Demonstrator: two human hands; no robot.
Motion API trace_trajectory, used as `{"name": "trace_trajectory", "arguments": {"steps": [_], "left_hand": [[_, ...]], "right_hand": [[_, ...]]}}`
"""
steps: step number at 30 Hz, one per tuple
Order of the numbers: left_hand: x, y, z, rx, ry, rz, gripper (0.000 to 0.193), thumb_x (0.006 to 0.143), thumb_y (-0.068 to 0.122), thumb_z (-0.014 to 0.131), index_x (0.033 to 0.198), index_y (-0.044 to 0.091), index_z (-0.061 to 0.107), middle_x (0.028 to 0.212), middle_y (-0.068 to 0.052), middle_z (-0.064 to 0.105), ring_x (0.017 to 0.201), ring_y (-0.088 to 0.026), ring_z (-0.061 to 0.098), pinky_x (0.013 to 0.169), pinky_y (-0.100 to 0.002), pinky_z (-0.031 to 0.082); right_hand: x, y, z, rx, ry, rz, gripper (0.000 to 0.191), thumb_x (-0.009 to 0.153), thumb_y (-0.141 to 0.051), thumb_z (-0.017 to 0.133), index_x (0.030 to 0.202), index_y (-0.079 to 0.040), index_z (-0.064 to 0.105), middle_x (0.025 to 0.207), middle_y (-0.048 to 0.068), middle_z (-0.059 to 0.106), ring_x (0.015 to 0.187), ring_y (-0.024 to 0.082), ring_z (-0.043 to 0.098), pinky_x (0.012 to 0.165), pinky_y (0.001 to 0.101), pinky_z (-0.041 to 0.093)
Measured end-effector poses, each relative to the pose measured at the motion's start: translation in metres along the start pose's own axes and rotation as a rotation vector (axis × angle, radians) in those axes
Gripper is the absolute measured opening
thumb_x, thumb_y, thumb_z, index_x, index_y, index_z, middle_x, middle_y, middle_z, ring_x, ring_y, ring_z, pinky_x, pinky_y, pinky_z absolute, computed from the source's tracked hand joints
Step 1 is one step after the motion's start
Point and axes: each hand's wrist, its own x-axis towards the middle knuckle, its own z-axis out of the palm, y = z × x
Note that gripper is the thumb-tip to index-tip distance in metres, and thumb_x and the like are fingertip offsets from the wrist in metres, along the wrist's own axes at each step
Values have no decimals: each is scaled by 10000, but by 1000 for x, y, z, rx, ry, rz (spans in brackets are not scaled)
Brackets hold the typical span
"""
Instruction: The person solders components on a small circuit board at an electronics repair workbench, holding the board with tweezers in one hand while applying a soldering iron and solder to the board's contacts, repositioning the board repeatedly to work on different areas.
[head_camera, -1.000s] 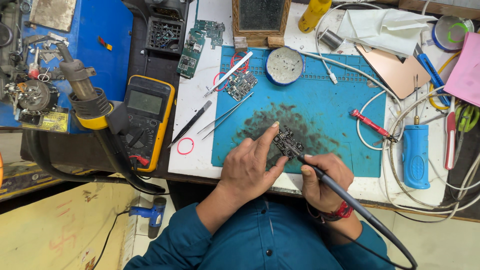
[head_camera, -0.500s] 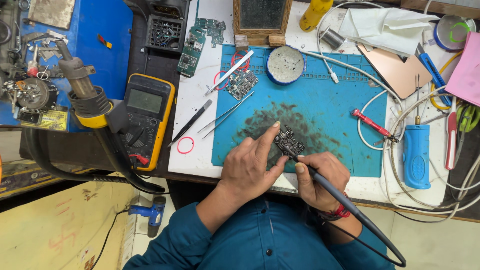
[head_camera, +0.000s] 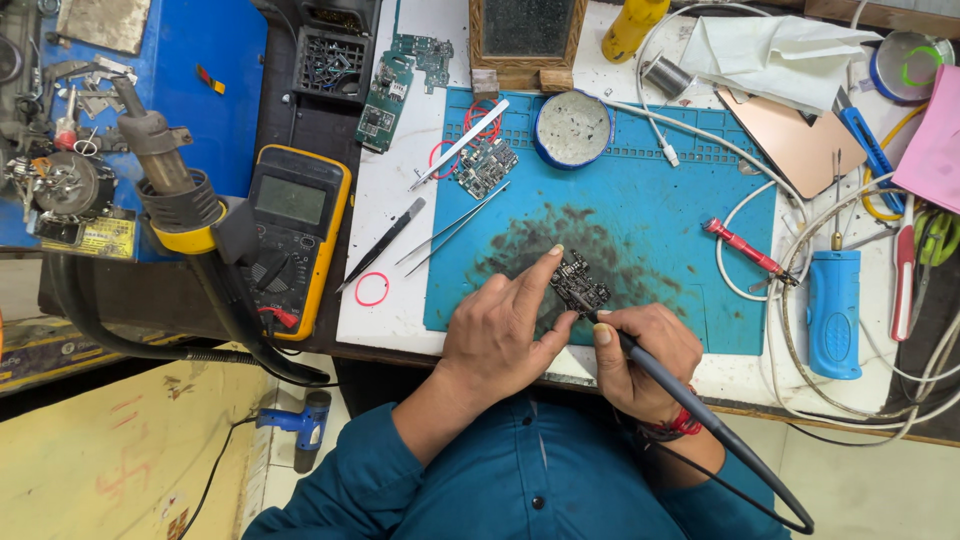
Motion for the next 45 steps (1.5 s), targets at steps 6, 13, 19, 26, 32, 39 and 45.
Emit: {"name": "trace_trajectory", "arguments": {"steps": [6,13,19,26,32,39,45], "left_hand": [[-1,1,1,6,-2,-10,768,842,285,817,1484,37,476,1243,-85,715,843,-222,628,767,-341,570],[-1,1,1,4,12,-11,755,843,283,815,1476,39,484,1247,-82,714,858,-224,636,775,-343,567],[-2,1,1,10,22,-7,744,849,279,816,1473,36,493,1249,-80,715,852,-228,631,778,-343,569],[-1,1,2,-1,19,-17,743,845,280,819,1470,42,495,1247,-75,719,852,-230,635,769,-351,567],[-1,1,2,-8,3,-28,738,848,284,812,1469,44,496,1237,-81,724,849,-232,643,761,-355,567],[0,4,-3,-11,-9,-28,729,859,288,800,1472,40,493,1240,-95,726,867,-266,651,765,-368,558],[-2,2,1,1,-5,-39,734,854,291,803,1472,51,489,1236,-79,732,875,-253,653,779,-369,565]], "right_hand": [[0,1,-1,8,-6,-12,113,935,-85,730,930,-13,643,833,113,700,673,258,653,633,342,497],[1,1,0,6,-7,-16,104,928,-82,732,931,-14,653,826,113,697,668,258,651,626,343,496],[1,0,-1,4,-17,-2,104,929,-83,733,934,-14,656,817,111,693,659,255,648,619,340,492],[2,-1,-2,1,-15,-8,98,929,-82,729,941,-13,661,812,112,691,659,255,649,618,339,493],[3,-3,-2,-4,-18,4,93,929,-81,729,942,-13,666,815,112,696,665,253,657,619,335,496],[4,-7,-4,-6,-25,6,76,942,-79,713,929,-23,662,819,111,697,677,261,658,625,344,494],[2,-3,-3,-3,-16,20,70,926,-76,719,927,-21,675,778,108,672,652,261,642,609,347,484]]}}
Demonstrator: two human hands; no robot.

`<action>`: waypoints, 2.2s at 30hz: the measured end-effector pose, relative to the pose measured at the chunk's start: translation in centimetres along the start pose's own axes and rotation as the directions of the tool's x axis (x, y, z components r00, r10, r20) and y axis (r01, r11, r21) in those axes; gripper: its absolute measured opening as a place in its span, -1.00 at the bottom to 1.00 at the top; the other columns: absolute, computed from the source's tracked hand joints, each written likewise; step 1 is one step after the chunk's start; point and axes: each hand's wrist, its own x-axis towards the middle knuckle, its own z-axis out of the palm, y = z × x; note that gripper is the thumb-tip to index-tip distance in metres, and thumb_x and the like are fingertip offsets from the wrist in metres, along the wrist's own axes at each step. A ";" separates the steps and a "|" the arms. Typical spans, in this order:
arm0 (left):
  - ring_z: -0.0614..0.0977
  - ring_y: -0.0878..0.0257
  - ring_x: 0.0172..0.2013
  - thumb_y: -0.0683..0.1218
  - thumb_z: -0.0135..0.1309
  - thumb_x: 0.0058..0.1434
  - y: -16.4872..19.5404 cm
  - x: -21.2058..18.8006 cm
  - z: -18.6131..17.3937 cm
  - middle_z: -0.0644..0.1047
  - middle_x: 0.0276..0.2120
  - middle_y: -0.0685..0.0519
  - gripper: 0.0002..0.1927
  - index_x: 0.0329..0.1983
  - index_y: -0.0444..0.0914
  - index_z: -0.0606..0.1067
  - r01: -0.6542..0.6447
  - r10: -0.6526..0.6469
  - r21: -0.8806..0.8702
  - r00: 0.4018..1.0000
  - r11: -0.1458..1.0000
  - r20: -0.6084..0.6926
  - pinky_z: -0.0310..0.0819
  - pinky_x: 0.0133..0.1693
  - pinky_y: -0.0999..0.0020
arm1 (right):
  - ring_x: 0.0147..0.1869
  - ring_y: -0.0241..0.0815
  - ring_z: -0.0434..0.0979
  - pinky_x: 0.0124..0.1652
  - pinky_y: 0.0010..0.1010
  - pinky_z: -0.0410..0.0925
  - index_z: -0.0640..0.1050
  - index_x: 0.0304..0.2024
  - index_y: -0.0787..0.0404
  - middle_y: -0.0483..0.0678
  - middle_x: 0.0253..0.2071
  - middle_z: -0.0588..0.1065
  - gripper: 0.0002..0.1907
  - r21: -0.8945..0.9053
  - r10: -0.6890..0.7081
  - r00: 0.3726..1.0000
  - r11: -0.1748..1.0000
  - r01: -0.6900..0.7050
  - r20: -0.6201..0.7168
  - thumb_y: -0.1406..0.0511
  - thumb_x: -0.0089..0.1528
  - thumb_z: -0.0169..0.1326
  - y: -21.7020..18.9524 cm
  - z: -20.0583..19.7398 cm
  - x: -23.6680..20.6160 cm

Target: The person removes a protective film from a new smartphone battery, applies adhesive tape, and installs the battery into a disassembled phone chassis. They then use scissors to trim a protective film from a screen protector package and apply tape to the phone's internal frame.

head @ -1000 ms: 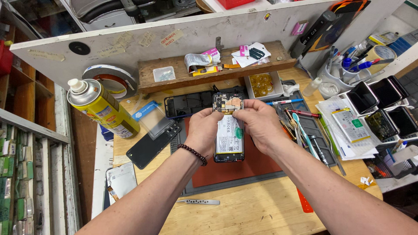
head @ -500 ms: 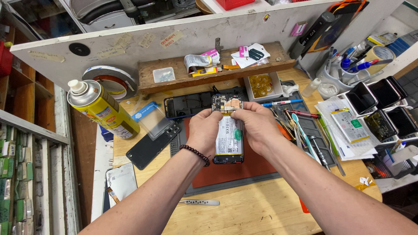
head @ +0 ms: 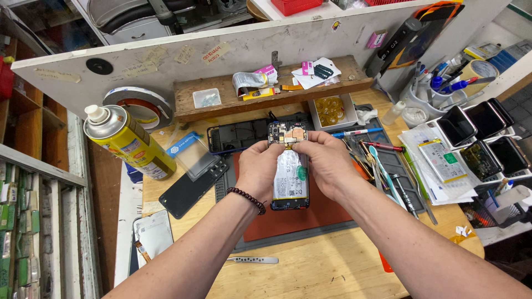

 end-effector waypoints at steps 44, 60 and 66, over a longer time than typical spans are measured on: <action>0.60 0.11 0.05 0.41 -0.35 0.33 1.3 -2.5 -1.6 0.56 0.02 0.07 -0.35 0.20 -0.06 0.40 0.355 -0.208 -0.251 0.859 0.900 0.468 0.51 0.07 -0.01 | -0.41 -0.37 0.45 -0.41 -0.50 0.35 0.50 -0.31 0.21 -0.16 -0.45 0.50 -0.82 -0.412 0.106 0.991 0.909 -0.064 0.079 0.24 0.32 0.08 -0.4 -2.2 -2.0; 0.64 0.09 0.03 0.09 -0.18 0.43 -3.5 3.1 -4.0 0.60 0.09 -0.05 -0.53 0.25 -0.26 0.44 0.290 -0.291 0.236 0.956 0.928 -0.031 0.55 0.02 0.09 | -0.11 -0.33 0.52 -0.17 -0.41 0.33 0.48 -0.03 0.11 -0.17 -0.12 0.58 -0.78 -0.117 0.198 0.979 0.974 -0.191 0.047 0.25 0.29 0.13 1.7 -6.5 -0.5; 0.63 0.02 -0.05 0.13 -0.03 0.44 -1.6 1.8 -3.0 0.65 -0.10 -0.16 -0.55 0.09 -0.31 0.59 -0.072 0.207 0.943 0.978 0.325 0.003 0.49 0.05 0.16 | -0.16 -0.34 0.49 -0.22 -0.42 0.29 0.51 0.02 0.07 -0.19 -0.14 0.57 -0.74 -0.167 0.207 0.975 0.967 -0.192 0.078 0.23 0.28 0.11 2.2 -6.6 -0.9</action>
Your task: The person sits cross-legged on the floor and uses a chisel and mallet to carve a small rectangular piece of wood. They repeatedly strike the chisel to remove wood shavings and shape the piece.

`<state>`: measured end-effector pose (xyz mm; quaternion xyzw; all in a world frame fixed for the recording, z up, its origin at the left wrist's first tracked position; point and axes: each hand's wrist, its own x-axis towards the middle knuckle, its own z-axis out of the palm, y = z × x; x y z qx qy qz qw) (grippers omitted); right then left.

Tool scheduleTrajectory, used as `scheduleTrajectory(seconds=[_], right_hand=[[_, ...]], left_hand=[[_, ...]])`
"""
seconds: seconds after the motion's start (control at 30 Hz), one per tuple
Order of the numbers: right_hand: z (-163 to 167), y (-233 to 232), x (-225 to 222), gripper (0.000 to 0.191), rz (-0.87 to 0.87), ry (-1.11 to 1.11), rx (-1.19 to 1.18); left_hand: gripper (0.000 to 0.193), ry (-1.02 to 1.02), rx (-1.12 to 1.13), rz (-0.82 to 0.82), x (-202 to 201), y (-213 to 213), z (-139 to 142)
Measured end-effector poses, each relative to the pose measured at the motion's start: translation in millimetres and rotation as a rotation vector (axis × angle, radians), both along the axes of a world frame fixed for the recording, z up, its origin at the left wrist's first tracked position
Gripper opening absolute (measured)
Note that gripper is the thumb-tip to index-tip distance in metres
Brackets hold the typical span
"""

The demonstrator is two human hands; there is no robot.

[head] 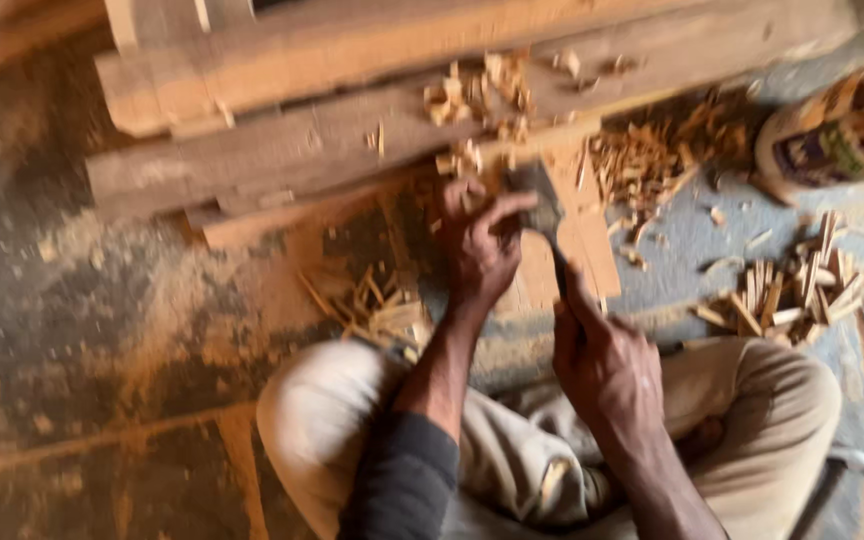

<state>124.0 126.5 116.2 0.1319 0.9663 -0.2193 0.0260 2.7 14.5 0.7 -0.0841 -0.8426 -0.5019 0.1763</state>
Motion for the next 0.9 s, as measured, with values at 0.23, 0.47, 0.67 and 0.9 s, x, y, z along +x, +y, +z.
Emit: scheduleTrajectory(seconds=[0.23,0.47,0.67,0.9], right_hand=[[-8,-11,-19,0.047,0.015,0.044,0.036],[-15,20,-9,0.051,-0.472,-0.106,-1.077],[-30,55,28,0.057,-0.576,0.142,-1.153],[-63,60,53,0.055,-0.495,0.234,-1.160]], left_hand=[[0.041,0.081,-0.068,0.061,2,-1,-3],[0.039,0.035,-0.008,0.054,-4,2,-8],[0.039,0.032,-0.071,0.065,-2,0,-6],[0.024,0.025,-0.245,0.023,-5,-7,-3]])
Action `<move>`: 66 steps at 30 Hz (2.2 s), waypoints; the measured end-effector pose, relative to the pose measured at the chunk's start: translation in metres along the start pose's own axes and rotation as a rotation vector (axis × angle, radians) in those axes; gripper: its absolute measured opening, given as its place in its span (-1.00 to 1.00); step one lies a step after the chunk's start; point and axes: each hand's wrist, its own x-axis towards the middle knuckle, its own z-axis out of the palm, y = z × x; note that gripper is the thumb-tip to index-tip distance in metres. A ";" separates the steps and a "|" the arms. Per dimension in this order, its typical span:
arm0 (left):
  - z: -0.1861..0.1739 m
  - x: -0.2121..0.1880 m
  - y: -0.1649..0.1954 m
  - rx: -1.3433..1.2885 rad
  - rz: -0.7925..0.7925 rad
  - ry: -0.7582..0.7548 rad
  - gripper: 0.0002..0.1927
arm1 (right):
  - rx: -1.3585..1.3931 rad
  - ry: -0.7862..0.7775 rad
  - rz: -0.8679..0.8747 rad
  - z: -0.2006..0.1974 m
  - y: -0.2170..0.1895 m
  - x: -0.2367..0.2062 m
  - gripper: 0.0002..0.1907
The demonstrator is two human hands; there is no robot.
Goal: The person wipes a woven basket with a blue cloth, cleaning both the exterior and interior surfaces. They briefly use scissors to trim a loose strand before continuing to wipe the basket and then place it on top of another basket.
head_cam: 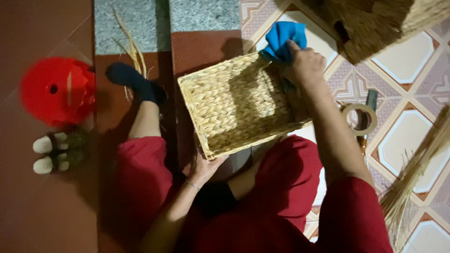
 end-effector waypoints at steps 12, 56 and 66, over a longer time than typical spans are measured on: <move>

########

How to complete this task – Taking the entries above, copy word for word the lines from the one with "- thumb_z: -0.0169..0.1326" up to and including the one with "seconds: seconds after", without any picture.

Solution to the exercise –
  - thumb_z: -0.0169..0.1326
  - y: -21.7020..18.9524 cm
  - z: -20.0583..19.7398 cm
  - x: -23.6680..20.6160 cm

Target: The person removes a protective film from a new smartphone battery, applies adhesive tape, and installs the battery into a disassembled phone chassis. They then use scissors to trim a protective film from a screen protector package and apply tape to the phone's internal frame.

head @ -1000 ms: 
head @ -500 ms: 
head @ +0 ms: 

 end-effector waypoints at steps 44, 60 and 66, over a longer time than typical spans are measured on: <action>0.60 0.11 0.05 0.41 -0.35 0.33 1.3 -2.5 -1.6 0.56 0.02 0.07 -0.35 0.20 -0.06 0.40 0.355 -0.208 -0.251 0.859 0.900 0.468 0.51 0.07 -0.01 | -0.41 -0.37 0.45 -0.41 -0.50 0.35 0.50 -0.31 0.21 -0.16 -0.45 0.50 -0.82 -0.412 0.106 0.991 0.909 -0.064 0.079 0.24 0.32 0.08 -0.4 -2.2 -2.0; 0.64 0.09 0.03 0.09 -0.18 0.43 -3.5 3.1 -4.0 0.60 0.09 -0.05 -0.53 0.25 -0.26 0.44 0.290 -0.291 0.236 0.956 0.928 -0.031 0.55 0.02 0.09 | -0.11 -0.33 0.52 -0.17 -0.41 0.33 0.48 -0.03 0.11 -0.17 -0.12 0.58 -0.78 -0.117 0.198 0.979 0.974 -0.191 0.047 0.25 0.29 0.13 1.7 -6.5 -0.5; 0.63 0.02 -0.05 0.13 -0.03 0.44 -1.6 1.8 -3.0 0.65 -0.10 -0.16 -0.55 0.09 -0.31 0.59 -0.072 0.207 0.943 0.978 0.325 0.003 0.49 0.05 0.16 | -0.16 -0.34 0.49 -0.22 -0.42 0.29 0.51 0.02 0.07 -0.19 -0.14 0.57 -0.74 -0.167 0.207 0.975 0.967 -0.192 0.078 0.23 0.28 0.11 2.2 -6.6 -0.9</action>
Your task: The person sits cross-legged on the floor and uses a chisel and mallet to carve a small rectangular piece of wood. They repeatedly strike the chisel to remove wood shavings and shape the piece.

`<state>`: measured end-effector pose (xyz mm; quaternion xyzw; all in a world frame fixed for the recording, z up, its origin at the left wrist's first tracked position; point and axes: each hand's wrist, its own x-axis towards the middle knuckle, its own z-axis out of the palm, y = z × x; x y z qx qy qz qw) (grippers omitted); right then left.

Tool scheduleTrajectory, used as `scheduleTrajectory(seconds=[_], right_hand=[[_, ...]], left_hand=[[_, ...]])`
"""
seconds: seconds after the motion's start (control at 30 Hz), one per tuple

With this, the exercise is finished.